**WORK ORDER:**
Repeat the whole listing exactly as it appears.

**INFORMATION PROVIDED:**
● ● ●

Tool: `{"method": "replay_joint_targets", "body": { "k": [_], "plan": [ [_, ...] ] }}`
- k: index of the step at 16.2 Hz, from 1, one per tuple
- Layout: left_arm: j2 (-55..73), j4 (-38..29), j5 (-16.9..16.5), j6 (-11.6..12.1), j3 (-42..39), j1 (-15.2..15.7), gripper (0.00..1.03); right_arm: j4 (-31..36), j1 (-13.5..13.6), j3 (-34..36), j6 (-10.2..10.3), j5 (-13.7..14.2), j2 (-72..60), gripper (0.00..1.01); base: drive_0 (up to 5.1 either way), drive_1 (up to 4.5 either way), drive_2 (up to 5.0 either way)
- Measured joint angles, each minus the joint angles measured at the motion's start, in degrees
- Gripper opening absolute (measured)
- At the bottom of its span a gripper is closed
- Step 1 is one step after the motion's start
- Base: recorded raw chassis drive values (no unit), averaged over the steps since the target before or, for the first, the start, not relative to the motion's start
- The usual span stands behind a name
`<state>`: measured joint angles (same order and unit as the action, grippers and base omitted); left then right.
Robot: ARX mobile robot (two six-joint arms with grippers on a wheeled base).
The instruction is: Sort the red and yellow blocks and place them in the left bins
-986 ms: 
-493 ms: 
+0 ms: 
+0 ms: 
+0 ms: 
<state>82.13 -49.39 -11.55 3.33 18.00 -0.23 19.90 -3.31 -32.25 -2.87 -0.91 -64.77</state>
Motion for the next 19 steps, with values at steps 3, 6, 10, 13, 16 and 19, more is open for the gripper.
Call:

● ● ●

**EXERCISE OUTPUT:**
Tool: `{"method": "replay_joint_targets", "body": { "k": [_], "plan": [ [_, ...] ] }}`
- k: index of the step at 16.2 Hz, from 1, one per tuple
- Layout: left_arm: j2 (-55..73), j4 (-38..29), j5 (-16.9..16.5), j6 (-11.6..12.1), j3 (-42..39), j1 (-15.2..15.7), gripper (0.00..1.03); right_arm: j4 (-31..36), j1 (-13.5..13.6), j3 (-34..36), j6 (-10.2..10.3), j5 (-13.7..14.2), j2 (-72..60), gripper (0.00..1.01); base: drive_0 (up to 5.1 either way), drive_1 (up to 4.5 either way), drive_2 (up to 5.0 either way)
- Measured joint angles, each minus the joint angles measured at the motion's start, in degrees
- Gripper opening absolute (measured)
- At the bottom of its span a gripper is closed
- Step 1 is one step after the motion's start
- Base: recorded raw chassis drive values (no unit), averaged over the steps since the target before or, for the first, the start, not relative to the motion's start
- The usual span stands behind a name
`<state>`: measured joint angles (same order and unit as the action, grippers and base omitted); left then right.
Robot: ARX mobile robot (two six-joint arms with grippers on a wheeled base).
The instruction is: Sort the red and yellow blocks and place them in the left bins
-986 ms: 
-493 ms: 
+0 ms: 
+0 ms: 
+0 ms: 
<state>82.13 -49.39 -11.55 3.33 18.00 -0.23 19.90 -3.31 -32.25 -2.87 -0.91 -64.77</state>
Motion for the next 19 steps, with values at steps 3, 6, 10, 13, 16 and 19, more is open for the gripper.
Call:

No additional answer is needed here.